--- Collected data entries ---
Start of Block

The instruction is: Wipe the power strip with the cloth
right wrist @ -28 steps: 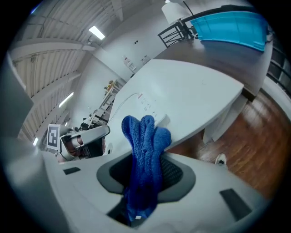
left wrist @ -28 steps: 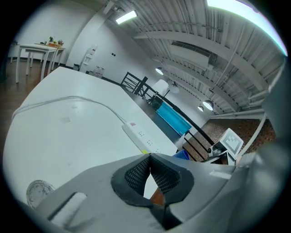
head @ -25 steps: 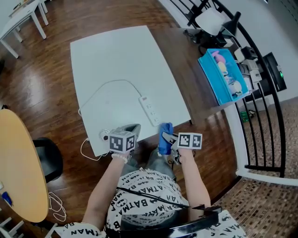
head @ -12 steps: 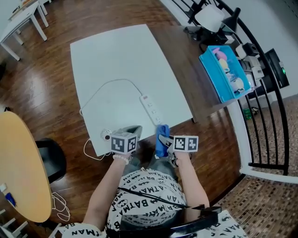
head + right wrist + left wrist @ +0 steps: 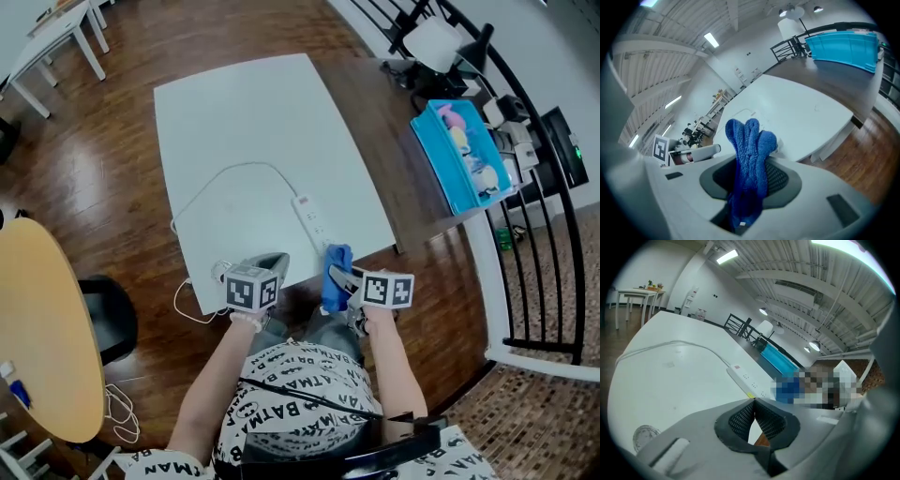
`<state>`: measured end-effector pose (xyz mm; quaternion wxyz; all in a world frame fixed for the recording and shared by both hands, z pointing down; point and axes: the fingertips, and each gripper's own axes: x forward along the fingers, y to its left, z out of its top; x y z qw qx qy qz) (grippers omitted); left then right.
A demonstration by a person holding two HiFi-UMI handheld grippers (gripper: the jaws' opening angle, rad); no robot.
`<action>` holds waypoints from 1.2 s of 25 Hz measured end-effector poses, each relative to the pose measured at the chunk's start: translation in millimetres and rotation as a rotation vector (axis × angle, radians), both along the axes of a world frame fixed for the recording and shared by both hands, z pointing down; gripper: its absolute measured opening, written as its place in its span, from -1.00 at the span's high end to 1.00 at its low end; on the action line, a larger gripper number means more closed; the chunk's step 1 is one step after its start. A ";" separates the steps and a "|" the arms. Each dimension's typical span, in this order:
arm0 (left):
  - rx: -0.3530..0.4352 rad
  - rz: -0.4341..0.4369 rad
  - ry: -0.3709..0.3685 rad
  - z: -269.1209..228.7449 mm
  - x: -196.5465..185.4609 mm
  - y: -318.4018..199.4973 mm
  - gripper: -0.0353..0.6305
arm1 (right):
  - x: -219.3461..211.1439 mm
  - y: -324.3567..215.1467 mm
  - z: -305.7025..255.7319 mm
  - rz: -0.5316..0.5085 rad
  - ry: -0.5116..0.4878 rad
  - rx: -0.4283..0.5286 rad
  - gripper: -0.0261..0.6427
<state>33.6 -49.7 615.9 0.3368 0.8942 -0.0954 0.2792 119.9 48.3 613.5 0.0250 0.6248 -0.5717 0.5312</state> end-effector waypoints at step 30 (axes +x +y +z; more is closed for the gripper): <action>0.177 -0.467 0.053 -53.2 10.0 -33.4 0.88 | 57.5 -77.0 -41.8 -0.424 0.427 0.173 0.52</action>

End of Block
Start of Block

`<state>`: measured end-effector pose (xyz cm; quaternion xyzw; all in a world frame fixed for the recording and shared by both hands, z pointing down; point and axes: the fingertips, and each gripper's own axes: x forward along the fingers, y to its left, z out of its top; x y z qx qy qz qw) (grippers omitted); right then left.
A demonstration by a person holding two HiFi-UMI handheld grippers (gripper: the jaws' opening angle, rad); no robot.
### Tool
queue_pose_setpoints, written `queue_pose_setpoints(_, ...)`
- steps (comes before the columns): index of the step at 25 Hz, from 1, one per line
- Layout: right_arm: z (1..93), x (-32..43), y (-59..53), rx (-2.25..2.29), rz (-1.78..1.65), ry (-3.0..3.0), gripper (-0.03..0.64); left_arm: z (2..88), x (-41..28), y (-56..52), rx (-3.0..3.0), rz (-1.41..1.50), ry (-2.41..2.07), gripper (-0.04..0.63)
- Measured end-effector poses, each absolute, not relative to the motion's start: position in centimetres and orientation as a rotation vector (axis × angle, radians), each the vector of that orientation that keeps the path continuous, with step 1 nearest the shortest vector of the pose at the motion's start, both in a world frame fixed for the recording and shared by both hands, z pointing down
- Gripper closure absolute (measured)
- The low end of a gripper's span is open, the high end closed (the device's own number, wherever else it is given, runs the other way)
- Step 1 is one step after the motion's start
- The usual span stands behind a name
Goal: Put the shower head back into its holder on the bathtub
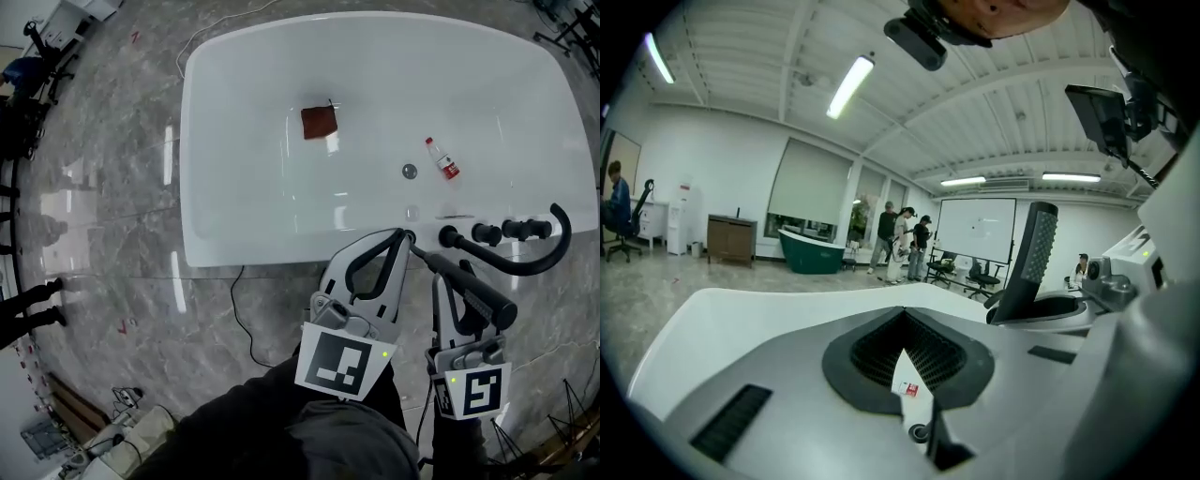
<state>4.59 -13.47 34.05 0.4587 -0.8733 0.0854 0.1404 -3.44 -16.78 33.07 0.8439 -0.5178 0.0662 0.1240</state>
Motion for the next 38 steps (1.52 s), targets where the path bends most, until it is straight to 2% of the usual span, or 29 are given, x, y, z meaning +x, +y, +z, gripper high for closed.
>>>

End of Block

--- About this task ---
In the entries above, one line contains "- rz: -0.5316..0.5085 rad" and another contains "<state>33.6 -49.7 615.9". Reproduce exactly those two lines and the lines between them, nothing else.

--- Reply ---
  - rz: -0.5316..0.5085 rad
  - ry: -0.5116..0.4878 rad
  - rx: -0.4283..0.5286 rad
  - gripper: -0.0261..0.6427
<state>33.6 -49.7 615.9 0.3368 0.8942 -0.0954 0.2792 119.9 48.3 613.5 0.0250 0.6248 -0.5717 0.5312</state> end-effector waypoints at step 30 (axes +x +y +z; more is closed for the gripper): <action>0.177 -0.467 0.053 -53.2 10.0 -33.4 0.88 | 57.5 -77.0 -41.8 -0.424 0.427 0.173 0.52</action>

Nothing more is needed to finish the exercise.